START DATASET RECORDS

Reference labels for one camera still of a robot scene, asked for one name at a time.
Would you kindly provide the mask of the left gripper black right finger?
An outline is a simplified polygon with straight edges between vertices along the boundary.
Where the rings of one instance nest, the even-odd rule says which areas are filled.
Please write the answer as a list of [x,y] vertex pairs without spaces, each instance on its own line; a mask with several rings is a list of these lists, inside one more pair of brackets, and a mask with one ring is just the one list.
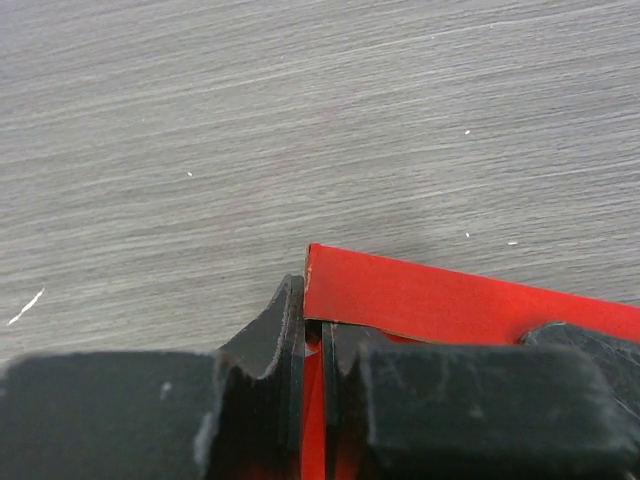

END DATASET RECORDS

Could you retype each line of the material above exactly, skipping the pictures?

Reference labels for one camera still of a robot scene, asked for one name at a time.
Would you kindly provide the mask of the left gripper black right finger?
An outline is a simplified polygon with straight edges between vertices along the boundary.
Where the rings of one instance nest, the even-odd rule says which areas are filled.
Please write the answer as a list of [x,y] vertex pairs without spaces, each instance on its own line; a mask with several rings is a list of these lists, inside one more pair of brackets, and a mask with one ring is just the one list.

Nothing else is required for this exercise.